BERLINO - La Germania è alle prese con un numero di annegamenti in crescita rispetto allo scorso anno, tanto da portare lo Spiegel a chiedersi se la Bundesrepublik non sia diventata “un Paese di non-nuotatori”. Oltre al caldo, chi si occupa di salvataggio punta il dito contro la scarsa formazione al nuoto delle nuove generazioni e contro lo smartphone, che sempre più spesso distrae i genitori dai loro doveri di sorveglianza.

Da inizio anno sono annegate più di 300 persone in Germania. Quasi 40 in più rispetto allo scorso anno. Il 90% degli incidenti mortali è avvenuto in acque non sorvegliate, quelle di laghi e fiumi. Più di 60 delle vittime avevano meno di 25 anni.

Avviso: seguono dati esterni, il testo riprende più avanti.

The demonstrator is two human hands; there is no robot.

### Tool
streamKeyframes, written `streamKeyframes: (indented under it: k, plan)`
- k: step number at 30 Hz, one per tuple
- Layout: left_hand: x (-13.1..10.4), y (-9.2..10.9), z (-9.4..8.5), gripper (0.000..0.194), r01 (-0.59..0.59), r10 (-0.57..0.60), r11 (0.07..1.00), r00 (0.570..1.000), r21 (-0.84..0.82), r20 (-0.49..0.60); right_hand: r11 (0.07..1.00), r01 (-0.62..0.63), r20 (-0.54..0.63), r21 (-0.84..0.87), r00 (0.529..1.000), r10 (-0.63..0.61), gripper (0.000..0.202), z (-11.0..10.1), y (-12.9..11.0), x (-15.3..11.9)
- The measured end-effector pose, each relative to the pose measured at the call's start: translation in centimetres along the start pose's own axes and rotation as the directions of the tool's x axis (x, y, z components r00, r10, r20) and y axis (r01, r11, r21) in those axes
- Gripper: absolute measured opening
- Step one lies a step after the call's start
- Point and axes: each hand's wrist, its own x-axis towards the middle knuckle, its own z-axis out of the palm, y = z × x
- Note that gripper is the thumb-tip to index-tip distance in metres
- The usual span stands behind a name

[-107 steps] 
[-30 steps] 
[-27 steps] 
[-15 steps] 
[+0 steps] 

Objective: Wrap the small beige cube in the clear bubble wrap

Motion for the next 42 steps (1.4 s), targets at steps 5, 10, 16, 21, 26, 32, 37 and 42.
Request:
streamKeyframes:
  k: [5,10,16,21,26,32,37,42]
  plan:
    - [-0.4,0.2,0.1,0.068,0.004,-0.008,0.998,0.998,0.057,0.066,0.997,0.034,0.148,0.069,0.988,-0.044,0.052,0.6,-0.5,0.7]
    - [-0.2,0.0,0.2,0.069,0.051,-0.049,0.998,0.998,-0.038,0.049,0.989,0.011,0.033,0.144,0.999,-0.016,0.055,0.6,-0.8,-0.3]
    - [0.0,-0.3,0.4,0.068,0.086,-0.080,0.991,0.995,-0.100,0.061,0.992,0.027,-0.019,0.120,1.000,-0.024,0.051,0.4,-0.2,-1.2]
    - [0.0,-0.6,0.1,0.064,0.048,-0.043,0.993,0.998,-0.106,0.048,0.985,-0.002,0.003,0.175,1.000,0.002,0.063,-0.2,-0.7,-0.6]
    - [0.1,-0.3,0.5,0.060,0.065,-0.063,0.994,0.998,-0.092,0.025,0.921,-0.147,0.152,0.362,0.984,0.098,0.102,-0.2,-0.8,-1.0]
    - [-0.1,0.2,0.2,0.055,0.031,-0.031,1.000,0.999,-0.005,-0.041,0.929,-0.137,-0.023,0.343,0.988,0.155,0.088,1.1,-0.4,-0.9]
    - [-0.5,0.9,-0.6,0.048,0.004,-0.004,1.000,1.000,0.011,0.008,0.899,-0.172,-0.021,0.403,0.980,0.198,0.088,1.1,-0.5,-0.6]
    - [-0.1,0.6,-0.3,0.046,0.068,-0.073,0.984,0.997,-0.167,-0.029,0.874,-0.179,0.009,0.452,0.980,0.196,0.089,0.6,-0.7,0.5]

Nel suo bilancio intermedio, La Società tedesca di salvataggio (Dlrg) attribuisce l’incremento al maggior numero di giorni di bel tempo. Le cause principali di questi incidenti, afferma, sono «l’avventatezza, la disponibilità a esporsi ai rischi e la sovrastima di sé». Altri responsabili del settore, però, citano altre concause. Come la scarsa preparazione al nuoto. A favorirla sarebbe la mancanza di strutture (1 alunno delle elementari su 4 non ha accesso a una piscina) e l’atteggiamento di molti genitori: «I genitori scaricano volentieri la responsabilità sugli altri», valuta l’istruttrice di nuoto Sandra Rother. «Molti bambini non sono mai stati in piscina prima del corso», spiega, sottolineando come i genitori stessi, sempre più spesso, non sappiano nuotare. Sul banco degli imputati, però, c’è anche il telefonino: «Sempre più genitori guardano lo smartphone, non si guardano più intorno né tengono d’occhio i propri figli», dichiara il presidente dell’Associazione federale dei bagnini tedeschi (Bds).